Несколько больше мы узнаем о литературной и идеологической ориентации автора. Гвардейский офицер был настроен официозно-монархически. В 1837–1839 гг. он создает обширную поэму о пожаре Зимнего дворца, преисполненную верноподданнических чувств; официальным пафосом насыщены и его стихи «К колонне Александра I» (1839). Во всем этом ощущается осознанная позиция. Автор внимательно следит за современной ему литературой и журналистикой: в его сборнике мы находим целый ряд откликов на культурные события времени. В этом-то сборнике он и помещает несколько стихотворений, посвященных памяти Пушкина.
Пушкин занимает исключительное место в сознании нашего поэта. На первой же странице он записывает четверостишие «К гению» (с пометой «1837 года Генваря 30-е. С. П.<етербург>»):
Он расцветал в садах Лицея,Свидетель славы — был Кавказ;В Москве женился, стал слабее,Поэт в историке погас[26].

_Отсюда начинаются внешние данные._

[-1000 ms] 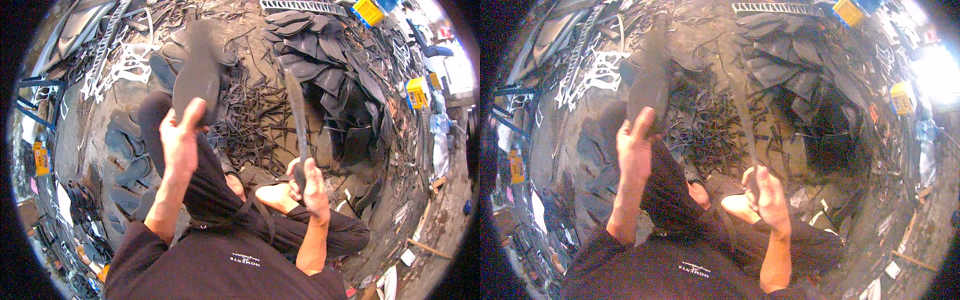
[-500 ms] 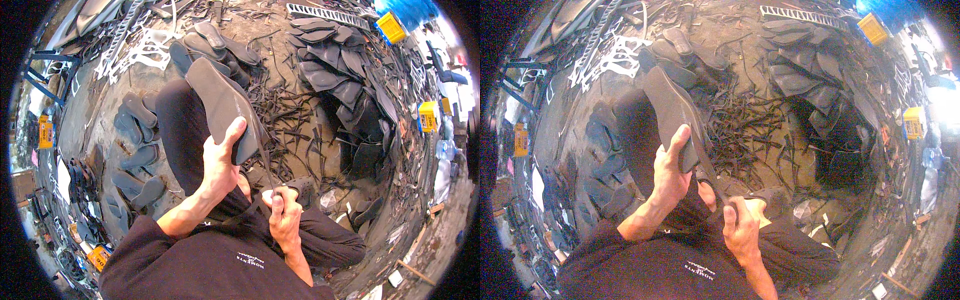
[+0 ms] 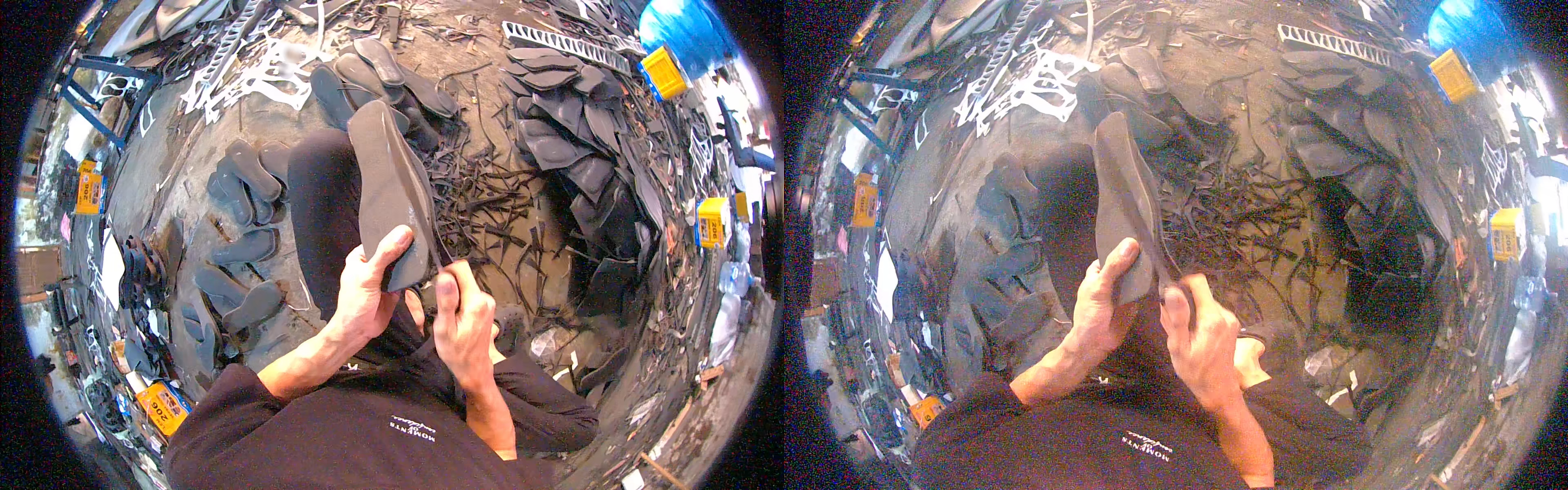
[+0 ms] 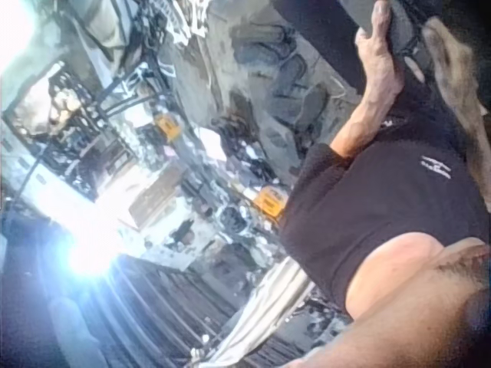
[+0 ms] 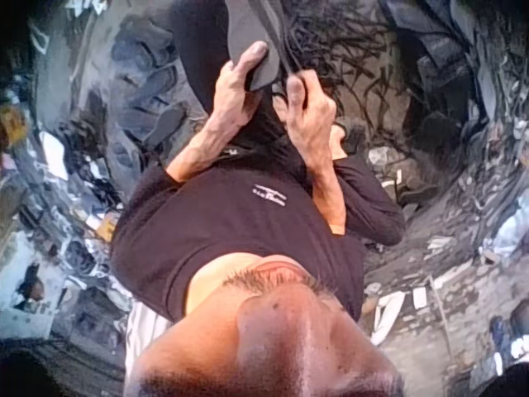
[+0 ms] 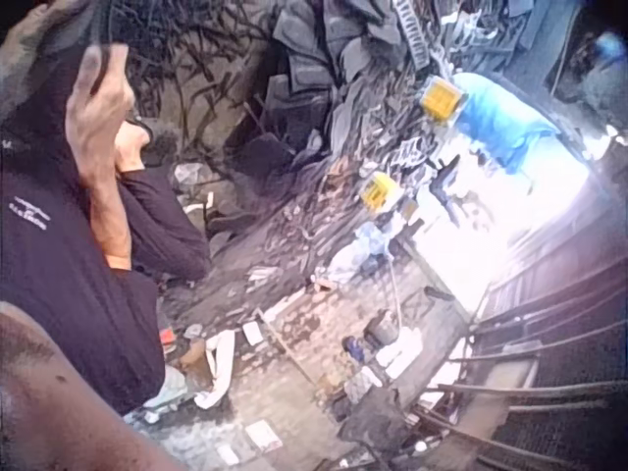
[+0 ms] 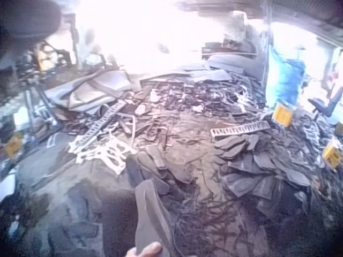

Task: The person sits on the floor and uses a knife to trim the edges of black rubber shoe insoles. They pick up insoles one at a time, cut along the perimeter, and place the trimmed pieces aside.

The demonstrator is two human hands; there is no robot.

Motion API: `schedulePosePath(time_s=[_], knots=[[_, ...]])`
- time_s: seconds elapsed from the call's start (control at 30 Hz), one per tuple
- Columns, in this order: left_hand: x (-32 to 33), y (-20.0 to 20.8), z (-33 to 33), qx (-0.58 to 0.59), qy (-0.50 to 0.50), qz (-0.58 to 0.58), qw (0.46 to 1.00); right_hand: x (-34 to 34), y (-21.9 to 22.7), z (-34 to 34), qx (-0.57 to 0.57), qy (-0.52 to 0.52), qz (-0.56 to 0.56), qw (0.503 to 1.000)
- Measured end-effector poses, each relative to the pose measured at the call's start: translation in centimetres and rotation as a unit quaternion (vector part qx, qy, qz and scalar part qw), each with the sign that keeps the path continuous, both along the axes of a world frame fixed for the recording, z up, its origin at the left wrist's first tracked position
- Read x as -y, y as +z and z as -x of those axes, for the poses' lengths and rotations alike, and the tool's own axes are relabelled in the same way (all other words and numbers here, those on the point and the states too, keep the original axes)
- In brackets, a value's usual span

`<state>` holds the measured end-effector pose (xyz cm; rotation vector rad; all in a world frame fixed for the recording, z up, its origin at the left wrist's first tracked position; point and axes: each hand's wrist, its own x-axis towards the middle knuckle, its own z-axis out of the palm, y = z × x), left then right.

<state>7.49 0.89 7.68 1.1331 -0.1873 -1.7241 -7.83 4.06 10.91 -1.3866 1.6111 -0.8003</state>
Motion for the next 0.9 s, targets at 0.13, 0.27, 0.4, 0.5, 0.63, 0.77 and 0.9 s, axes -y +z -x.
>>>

Четверостишие очень характерно. Оно пишется как эпитафия — на следующий день после смерти Пушкина — и резюмирует его творческий путь в духе широко распространенной в 1830-е годы концепции затухания его творчества. При всем том Пушкин остается для него «гением», и начинает он эпитафию с парафразы пушкинских стихов, впрочем, также становящейся уже общим местом: и А. И. Полежаев («Венок на гроб Пушкина», 1837), и С. И. Стромилов («Пушкин», 1837) включают ее в свои надгробные стихи[27]. Через неделю — 7 февраля — из-под пера неизвестного автора выливается уже целый цикл стихов о Пушкине. И содержание их, и хронология представляют немалый интерес.